Syntax is the order in which you type the elements of the DOS command--its grammar. If you say, "Ball red the choose I," people probably will not understand that you are trying to say, "I choose the red ball." Some people might understand what you are trying to say, but not many. A computer, on the other hand, has no intelligence or imagination; it can interpret commands only according to its programming. Programming several optional syntaxes for commands requires using a great deal of extra memory and disk space, which cuts down on the resources available to do real work. That's why you have to supply the intelligence and imagination and why you must enter DOS commands precisely according to the rules of command syntax. You can think of the command keyword as the action part, or verb, of a DOS command. In addition to the keyword, many commands require or allow further directions. You supply these directions as parameters and switches. Parameters tell DOS what action to take or how to apply the action.
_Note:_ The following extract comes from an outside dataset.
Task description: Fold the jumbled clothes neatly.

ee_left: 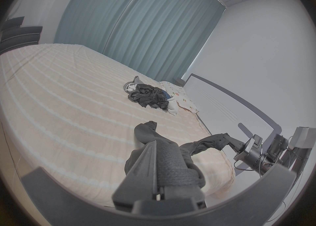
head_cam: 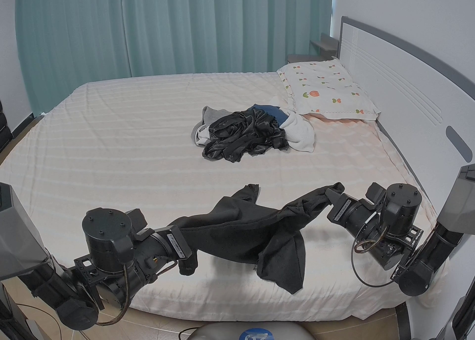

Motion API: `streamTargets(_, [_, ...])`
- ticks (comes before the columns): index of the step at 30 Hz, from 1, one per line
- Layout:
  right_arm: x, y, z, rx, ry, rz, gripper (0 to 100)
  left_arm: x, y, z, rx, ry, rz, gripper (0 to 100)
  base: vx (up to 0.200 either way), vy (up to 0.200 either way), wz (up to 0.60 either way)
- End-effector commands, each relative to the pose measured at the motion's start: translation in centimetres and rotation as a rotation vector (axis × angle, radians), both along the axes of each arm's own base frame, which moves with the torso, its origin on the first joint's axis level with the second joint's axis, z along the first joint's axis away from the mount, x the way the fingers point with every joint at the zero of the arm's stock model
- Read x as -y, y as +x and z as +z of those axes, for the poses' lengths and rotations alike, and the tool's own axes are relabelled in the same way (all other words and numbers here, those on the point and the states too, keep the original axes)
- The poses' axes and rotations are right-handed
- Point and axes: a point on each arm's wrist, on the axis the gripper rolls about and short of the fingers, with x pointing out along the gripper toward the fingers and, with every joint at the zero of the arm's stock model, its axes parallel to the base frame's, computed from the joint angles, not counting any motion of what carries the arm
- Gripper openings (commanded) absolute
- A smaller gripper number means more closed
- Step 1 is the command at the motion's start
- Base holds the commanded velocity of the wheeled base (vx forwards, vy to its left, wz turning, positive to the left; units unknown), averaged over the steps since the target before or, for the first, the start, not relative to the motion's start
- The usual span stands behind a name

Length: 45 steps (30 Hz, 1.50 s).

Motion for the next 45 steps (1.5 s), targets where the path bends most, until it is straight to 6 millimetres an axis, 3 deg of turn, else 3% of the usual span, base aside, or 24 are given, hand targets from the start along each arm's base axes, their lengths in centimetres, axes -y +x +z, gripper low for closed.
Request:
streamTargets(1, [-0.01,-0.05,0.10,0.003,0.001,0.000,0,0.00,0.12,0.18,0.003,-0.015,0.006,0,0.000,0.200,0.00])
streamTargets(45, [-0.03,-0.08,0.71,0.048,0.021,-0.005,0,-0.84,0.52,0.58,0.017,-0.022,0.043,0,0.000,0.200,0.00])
Using DOS commands is easy as long as you follow the rules of order and use the correct parameters. After you know the basic rules, you often can figure out parameters for commands that you don't use on a regular basis.

Note - You run applications software--such as word processors or drawing programs--by entering a command at the DOS prompt. The command you use to start an application is the name of the program file (COM or EXE) in which the programming for the software is stored.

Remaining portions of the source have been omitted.